Task statement → In the data below, which lines hold the word "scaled"? Copy them.

Input data →
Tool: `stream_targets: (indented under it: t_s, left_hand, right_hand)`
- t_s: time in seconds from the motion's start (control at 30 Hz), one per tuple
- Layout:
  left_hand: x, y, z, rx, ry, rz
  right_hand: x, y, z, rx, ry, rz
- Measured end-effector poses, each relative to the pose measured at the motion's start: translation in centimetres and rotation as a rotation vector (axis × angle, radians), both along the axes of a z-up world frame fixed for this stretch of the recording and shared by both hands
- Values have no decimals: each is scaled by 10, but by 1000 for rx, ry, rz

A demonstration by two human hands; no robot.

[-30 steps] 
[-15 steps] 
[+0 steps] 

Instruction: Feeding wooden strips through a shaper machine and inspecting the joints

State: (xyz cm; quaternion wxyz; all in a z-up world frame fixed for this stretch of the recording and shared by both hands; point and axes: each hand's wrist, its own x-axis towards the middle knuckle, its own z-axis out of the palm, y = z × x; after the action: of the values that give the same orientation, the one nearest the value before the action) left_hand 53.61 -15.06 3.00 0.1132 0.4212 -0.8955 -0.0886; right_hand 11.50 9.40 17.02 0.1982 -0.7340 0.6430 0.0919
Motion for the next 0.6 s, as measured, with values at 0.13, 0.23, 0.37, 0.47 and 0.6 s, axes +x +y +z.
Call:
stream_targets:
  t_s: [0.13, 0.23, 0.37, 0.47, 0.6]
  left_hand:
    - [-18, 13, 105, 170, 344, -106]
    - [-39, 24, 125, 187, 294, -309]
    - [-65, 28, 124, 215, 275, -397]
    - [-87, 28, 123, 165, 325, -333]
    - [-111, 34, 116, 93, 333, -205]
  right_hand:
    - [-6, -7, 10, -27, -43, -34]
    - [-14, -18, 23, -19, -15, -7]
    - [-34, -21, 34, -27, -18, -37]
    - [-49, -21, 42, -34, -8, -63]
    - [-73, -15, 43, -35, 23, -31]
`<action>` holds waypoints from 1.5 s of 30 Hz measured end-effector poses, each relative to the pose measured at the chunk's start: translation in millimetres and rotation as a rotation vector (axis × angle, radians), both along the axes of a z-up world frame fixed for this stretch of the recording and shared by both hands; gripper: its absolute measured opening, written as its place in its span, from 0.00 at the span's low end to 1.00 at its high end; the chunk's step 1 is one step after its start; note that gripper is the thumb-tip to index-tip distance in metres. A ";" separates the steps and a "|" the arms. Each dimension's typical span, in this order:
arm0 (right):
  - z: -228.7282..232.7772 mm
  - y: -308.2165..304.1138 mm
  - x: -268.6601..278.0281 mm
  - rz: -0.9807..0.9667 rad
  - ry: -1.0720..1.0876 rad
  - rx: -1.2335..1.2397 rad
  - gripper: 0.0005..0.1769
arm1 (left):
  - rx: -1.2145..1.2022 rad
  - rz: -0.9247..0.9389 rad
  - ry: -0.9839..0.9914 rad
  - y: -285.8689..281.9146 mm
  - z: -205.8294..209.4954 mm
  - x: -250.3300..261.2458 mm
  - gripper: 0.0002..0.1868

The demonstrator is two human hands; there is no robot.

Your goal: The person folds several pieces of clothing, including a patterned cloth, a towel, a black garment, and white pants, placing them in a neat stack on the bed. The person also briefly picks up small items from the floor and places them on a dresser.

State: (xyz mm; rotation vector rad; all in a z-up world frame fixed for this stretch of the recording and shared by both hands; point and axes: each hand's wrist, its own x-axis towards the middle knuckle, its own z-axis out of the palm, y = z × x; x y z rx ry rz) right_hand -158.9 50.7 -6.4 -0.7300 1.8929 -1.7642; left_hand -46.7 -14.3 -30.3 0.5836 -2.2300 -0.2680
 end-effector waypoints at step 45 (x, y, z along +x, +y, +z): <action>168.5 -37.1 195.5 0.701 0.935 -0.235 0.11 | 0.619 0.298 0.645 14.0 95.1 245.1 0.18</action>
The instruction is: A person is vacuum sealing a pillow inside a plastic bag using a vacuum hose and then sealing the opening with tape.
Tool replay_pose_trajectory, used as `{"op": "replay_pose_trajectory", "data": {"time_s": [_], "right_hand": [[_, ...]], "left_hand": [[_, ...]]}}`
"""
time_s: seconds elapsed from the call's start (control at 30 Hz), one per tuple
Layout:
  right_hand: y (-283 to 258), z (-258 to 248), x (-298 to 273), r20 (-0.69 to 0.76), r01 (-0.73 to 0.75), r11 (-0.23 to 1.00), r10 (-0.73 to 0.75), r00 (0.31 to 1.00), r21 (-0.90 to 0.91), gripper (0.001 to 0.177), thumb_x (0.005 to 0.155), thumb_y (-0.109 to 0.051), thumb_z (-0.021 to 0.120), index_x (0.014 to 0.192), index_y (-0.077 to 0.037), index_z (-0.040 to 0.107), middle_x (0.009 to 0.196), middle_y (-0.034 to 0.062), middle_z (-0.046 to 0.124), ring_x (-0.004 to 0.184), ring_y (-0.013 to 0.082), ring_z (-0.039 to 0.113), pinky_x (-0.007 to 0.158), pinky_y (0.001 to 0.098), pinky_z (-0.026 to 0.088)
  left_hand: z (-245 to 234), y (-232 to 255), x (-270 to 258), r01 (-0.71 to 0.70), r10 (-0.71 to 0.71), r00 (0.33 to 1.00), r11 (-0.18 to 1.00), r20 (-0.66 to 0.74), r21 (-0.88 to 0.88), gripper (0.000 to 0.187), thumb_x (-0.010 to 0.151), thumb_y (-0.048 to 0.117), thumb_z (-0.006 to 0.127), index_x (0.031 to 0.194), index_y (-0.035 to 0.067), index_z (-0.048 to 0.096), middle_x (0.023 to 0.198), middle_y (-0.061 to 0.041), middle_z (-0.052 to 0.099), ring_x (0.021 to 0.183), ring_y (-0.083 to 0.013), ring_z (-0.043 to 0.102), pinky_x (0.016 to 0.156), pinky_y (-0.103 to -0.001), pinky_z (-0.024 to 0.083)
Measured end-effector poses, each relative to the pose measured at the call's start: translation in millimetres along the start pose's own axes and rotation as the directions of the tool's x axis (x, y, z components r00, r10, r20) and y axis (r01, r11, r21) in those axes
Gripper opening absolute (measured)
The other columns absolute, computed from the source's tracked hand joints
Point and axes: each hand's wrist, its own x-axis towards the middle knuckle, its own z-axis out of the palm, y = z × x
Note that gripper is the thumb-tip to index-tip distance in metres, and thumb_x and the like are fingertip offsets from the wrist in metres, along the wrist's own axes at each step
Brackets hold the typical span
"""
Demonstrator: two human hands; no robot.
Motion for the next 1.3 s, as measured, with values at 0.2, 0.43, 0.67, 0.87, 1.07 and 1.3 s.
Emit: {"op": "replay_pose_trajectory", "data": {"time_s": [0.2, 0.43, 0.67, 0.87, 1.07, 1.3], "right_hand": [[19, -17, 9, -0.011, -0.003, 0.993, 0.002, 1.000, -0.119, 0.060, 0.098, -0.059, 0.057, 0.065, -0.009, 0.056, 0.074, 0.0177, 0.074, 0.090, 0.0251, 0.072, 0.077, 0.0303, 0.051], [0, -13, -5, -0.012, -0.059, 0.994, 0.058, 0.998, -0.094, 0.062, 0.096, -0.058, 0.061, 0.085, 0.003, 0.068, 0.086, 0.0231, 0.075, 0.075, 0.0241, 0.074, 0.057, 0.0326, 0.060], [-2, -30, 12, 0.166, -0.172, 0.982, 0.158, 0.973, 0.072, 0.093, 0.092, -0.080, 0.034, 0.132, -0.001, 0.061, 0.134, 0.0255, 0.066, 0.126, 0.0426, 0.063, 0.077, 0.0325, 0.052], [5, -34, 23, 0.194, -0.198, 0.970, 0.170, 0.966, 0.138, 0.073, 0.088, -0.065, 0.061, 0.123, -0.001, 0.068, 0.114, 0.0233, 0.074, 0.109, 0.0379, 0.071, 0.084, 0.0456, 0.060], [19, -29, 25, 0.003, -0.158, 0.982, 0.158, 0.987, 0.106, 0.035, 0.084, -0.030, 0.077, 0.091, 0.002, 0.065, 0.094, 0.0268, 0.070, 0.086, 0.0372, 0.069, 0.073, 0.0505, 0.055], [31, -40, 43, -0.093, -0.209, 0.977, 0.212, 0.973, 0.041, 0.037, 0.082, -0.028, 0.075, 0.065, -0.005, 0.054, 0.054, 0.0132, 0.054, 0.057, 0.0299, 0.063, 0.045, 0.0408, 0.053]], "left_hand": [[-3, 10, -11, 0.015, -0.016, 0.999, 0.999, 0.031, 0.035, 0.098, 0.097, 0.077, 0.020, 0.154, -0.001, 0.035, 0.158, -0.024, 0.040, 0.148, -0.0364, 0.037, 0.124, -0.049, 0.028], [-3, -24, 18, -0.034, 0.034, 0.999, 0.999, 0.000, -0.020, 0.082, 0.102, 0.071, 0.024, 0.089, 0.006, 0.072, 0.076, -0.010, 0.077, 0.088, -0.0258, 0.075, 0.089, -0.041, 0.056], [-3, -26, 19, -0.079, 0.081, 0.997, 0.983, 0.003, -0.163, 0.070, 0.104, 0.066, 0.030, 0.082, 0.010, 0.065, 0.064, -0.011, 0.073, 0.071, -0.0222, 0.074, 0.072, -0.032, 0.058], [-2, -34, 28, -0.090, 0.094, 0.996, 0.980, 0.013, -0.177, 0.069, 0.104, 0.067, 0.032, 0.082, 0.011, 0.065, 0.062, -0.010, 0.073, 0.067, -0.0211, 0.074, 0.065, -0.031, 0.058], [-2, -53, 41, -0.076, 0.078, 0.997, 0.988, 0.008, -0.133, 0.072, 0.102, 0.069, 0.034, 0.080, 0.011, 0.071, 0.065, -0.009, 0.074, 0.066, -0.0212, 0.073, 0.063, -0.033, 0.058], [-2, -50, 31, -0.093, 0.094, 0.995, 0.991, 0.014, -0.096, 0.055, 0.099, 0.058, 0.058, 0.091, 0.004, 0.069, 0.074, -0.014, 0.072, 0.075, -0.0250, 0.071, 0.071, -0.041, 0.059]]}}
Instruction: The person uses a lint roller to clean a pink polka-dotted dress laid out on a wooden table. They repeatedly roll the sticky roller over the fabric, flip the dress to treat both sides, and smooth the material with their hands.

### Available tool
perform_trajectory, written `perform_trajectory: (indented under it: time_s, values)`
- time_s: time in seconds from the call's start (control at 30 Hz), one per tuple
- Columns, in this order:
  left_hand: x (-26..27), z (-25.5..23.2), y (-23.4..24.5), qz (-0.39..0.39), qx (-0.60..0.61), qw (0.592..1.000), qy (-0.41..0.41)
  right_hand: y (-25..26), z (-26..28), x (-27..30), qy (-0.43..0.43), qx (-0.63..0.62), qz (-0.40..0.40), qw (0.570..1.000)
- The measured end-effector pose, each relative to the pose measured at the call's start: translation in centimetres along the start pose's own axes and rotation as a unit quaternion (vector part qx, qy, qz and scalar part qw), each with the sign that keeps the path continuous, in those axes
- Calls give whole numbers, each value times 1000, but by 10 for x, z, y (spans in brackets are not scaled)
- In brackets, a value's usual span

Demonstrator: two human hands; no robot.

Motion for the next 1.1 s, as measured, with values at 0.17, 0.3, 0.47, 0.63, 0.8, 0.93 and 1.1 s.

Completed task →
- Values have no decimals: each is scaled by 10, but by 1000 for rx, ry, rz
- Calls give whole numbers, each value times 1000, but by 10 for x, z, y (spans in brackets are not scaled)

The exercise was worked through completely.